On the first day of 1923, white vigilante mobs begin their descent upon the predominantly Black community of Rosewood, Florida. In an attack that would last several days, they shoot and beat Black residents, set buildings aflame and raze the small, but prosperous mill town that was home to approximately 200 people.
Earlier that day, Fannie Taylor, a white resident of Sumner, a nearby North Florida town, had been heard screaming in her home. When a neighbor arrived, Taylor, visibly beaten, claimed that a Black man had assaulted her. They reported the alleged attack to the sheriff, and James Taylor, Fannie’s husband, gathered a white mob to search for a Black man who might be his wife’s assailant. According to the official 1993 Florida state report on the incident, some from the local community recounted that a white man, possibly a lover, was seen visiting Fannie Taylor that morning; some speculate that he may have been the one who assaulted her and that she fabricated the story of a Black assailant to hide her affair.

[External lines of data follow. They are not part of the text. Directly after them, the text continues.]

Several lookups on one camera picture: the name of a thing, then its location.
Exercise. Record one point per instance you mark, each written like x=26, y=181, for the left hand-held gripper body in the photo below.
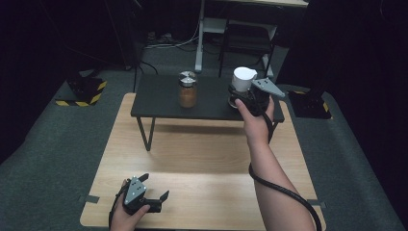
x=136, y=192

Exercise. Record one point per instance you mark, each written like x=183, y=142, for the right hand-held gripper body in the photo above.
x=261, y=96

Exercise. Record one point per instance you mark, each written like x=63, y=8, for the white cup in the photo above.
x=243, y=80

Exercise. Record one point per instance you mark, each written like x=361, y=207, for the glass jar with brown powder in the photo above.
x=188, y=94

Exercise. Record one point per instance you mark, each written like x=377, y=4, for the black metal shelf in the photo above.
x=160, y=96

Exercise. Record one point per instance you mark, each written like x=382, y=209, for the person's left hand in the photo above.
x=123, y=219

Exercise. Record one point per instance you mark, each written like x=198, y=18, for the person's right hand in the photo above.
x=256, y=128

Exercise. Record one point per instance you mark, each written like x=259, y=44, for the grey tape strip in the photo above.
x=317, y=203
x=92, y=199

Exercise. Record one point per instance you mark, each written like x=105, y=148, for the striped black stand base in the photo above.
x=85, y=91
x=309, y=106

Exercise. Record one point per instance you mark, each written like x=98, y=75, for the black chair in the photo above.
x=247, y=41

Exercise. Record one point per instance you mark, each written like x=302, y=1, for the white desk frame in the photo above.
x=201, y=38

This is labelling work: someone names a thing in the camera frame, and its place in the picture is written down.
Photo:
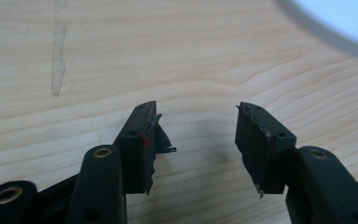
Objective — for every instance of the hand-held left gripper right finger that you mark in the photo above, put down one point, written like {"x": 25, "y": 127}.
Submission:
{"x": 270, "y": 158}

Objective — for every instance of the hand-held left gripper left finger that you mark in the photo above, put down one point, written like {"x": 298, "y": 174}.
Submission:
{"x": 132, "y": 155}

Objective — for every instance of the white round plate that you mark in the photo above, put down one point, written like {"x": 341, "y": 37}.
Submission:
{"x": 343, "y": 21}

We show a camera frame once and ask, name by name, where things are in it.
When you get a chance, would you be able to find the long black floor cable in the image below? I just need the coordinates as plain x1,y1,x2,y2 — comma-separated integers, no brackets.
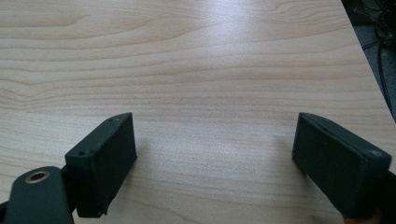
375,36,395,116

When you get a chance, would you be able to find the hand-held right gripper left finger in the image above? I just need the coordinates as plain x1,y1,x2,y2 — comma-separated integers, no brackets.
64,112,138,218

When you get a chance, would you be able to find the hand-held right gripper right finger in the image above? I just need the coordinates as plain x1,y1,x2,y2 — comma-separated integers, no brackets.
291,112,392,219

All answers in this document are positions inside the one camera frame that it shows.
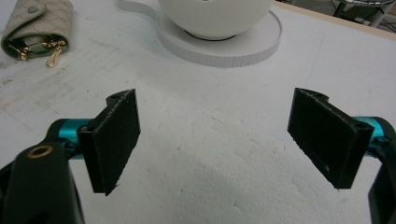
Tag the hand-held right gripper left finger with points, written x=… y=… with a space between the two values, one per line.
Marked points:
x=109 y=146

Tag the metal stand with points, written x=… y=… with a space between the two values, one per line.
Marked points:
x=364 y=11

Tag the white round base plate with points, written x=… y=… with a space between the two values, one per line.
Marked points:
x=224 y=46

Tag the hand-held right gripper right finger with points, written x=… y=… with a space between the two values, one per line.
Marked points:
x=327 y=140

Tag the white round bowl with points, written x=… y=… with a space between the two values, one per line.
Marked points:
x=214 y=15

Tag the beige patterned key pouch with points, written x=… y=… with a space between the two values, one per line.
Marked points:
x=35 y=29

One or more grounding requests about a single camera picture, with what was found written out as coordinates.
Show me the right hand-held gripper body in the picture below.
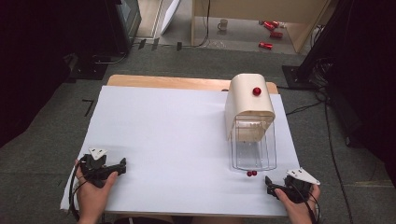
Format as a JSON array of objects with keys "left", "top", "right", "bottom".
[{"left": 282, "top": 167, "right": 321, "bottom": 204}]

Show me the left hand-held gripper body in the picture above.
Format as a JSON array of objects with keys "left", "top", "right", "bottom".
[{"left": 79, "top": 147, "right": 114, "bottom": 189}]

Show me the person's right hand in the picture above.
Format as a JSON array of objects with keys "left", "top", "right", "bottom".
[{"left": 274, "top": 183, "right": 321, "bottom": 220}]

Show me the person's left hand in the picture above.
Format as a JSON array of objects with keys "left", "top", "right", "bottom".
[{"left": 75, "top": 158, "right": 120, "bottom": 218}]

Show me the clear plastic box door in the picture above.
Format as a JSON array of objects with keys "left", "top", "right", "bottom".
[{"left": 229, "top": 115, "right": 278, "bottom": 173}]

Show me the white table sheet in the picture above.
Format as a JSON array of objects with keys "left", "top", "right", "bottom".
[{"left": 60, "top": 85, "right": 301, "bottom": 217}]

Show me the wooden table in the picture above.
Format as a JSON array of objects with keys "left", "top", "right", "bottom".
[{"left": 106, "top": 74, "right": 279, "bottom": 95}]

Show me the black stand base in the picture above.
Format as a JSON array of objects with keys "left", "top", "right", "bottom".
[{"left": 281, "top": 64, "right": 318, "bottom": 91}]

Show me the dark monitor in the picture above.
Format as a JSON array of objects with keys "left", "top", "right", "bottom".
[{"left": 105, "top": 0, "right": 143, "bottom": 54}]

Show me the white board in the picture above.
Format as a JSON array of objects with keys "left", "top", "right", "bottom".
[{"left": 160, "top": 0, "right": 182, "bottom": 36}]

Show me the grey mug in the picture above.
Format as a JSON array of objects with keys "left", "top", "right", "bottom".
[{"left": 217, "top": 18, "right": 230, "bottom": 32}]

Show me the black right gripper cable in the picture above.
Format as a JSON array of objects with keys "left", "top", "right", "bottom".
[{"left": 290, "top": 181, "right": 322, "bottom": 224}]

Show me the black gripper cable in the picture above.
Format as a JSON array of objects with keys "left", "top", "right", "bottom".
[
  {"left": 290, "top": 181, "right": 322, "bottom": 224},
  {"left": 68, "top": 154, "right": 90, "bottom": 222}
]

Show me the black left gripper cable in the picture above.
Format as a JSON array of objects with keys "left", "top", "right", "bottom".
[{"left": 68, "top": 154, "right": 90, "bottom": 222}]

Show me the black floor cable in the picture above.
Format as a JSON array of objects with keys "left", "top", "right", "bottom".
[{"left": 285, "top": 91, "right": 355, "bottom": 224}]

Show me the black hanging cable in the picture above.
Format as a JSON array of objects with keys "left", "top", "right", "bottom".
[{"left": 190, "top": 0, "right": 212, "bottom": 49}]

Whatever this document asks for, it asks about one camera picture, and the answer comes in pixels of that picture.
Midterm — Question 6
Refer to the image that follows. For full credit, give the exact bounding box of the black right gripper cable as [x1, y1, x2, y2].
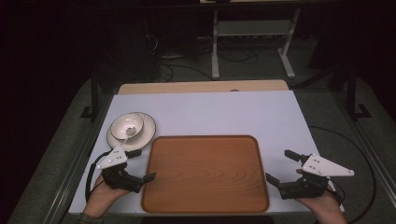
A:
[308, 125, 377, 224]

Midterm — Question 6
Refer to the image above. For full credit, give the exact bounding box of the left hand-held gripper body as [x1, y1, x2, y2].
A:
[96, 145, 145, 194]

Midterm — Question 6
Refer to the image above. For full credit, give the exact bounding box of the white ceramic bowl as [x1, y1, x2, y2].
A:
[109, 112, 145, 141]

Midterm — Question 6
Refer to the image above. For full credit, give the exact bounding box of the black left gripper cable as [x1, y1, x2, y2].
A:
[84, 149, 114, 203]

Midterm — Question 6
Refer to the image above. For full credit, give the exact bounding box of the person's left hand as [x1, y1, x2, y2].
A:
[83, 174, 132, 218]

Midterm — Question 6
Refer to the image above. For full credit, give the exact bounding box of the black floor cable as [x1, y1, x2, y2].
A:
[159, 63, 213, 82]

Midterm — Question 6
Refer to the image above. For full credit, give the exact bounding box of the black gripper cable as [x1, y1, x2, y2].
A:
[308, 125, 377, 224]
[84, 149, 114, 203]

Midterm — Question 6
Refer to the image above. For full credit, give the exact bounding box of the white table mat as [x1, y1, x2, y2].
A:
[68, 90, 346, 216]

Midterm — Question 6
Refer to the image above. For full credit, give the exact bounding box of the metal spoon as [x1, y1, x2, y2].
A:
[119, 125, 137, 147]

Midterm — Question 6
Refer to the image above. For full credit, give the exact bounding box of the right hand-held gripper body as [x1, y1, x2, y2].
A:
[277, 153, 356, 201]

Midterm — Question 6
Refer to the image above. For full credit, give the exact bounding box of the brown wooden tray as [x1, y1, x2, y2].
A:
[140, 134, 271, 215]

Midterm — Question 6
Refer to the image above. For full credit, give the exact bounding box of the aluminium frame rail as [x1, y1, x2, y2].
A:
[41, 92, 115, 224]
[332, 92, 396, 200]

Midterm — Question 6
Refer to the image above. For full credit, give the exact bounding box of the white metal desk frame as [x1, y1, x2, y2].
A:
[210, 7, 302, 81]

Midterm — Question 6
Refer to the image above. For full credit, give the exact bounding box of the person's right hand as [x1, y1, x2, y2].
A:
[295, 168, 344, 219]

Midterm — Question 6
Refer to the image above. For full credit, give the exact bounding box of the black metal stand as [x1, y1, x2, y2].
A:
[346, 63, 374, 121]
[79, 70, 101, 121]

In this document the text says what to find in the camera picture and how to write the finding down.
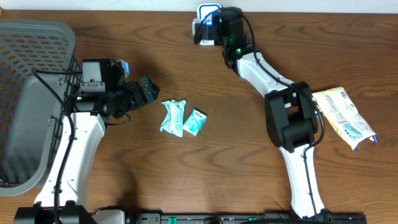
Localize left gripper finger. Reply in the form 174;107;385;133
143;90;159;105
140;76;160;96

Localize teal white tissue pack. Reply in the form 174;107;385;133
160;100;186;138

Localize small teal tissue pack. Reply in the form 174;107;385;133
183;109;207;136

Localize large white snack bag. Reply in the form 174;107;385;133
313;87;379;152

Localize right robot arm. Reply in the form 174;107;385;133
209;7;325;219

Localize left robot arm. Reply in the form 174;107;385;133
14;77;160;223

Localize white barcode scanner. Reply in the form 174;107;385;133
194;3;222;46

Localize grey plastic shopping basket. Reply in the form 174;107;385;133
1;19;81;197

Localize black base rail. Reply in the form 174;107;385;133
90;205;368;224

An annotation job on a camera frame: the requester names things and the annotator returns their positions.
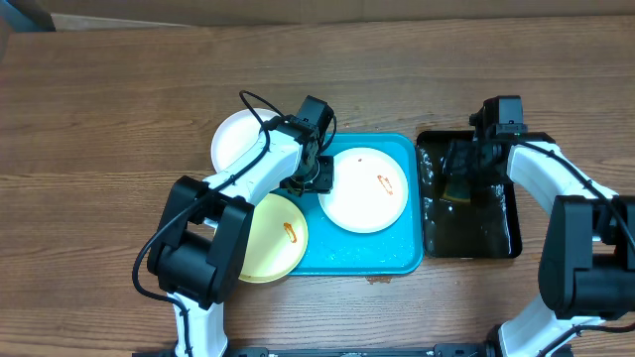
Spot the white plate with stain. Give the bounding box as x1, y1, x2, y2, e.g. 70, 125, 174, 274
318, 148, 409, 234

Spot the yellow plate with stain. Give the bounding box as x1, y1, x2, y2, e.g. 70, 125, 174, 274
212, 192, 310, 285

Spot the green yellow sponge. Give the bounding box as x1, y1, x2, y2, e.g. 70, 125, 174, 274
442, 175, 471, 203

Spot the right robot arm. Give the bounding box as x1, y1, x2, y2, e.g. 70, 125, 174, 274
443, 95, 634, 356

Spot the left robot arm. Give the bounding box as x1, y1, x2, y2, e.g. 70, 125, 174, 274
132, 96, 336, 356

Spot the black water tray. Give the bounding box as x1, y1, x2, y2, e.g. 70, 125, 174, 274
415, 129, 523, 260

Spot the white plate upper left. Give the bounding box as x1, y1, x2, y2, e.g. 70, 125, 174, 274
210, 109, 260, 172

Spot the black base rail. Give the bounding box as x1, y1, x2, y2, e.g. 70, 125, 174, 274
132, 342, 574, 357

The Sheriff’s office, without evidence, had already chosen a suspect: Jesse Hunter, a Black prisoner who had recently escaped a chain gang. Under the guise of finding Hunter, white mobs staged a multi-day attack on Rosewood. They torched all the town’s homes and churches, shot at residents fleeing the blazes, held firefights with residents defending their homes and lynched several men they accused of harboring Hunter. Many Rosewood residents fled in terror, often just in their nightclothes, to nearby swamps to hide from the mobs.
While some estimates have ranged higher, the official death count included at least six Black residents and two white attackers. As news of what was occurring in Rosewood spread, falsely casting the town’s Black residents as instigators, more white men joined the violent mobs, including Ku Klux Klan members. Some Black residents were able to escape via train to Gainesville.
The story of the the Rosewood Massacre was largely ignored until 1982, when a St. Petersburg Times reporter wrote a series of articles about its history. This led the town’s remaining survivors, in their old age, to demand restitution from the state. In 1994, the Florida state legislature passed a bill that allotted the nine living survivors $150,000 each, with significantly smaller sums to descendant families, just half of whom received more than $2,000.
The bill also established a scholarship for Rosewood descendants to receive a Florida state university, college or postsecondary education free of tuition. The bill is considered the first of its kind; no legislative body in the U.S. had previously given reparations to Black people. In 1997, director John Singleton dramatized the massacre in his 1997 film, Rosewood.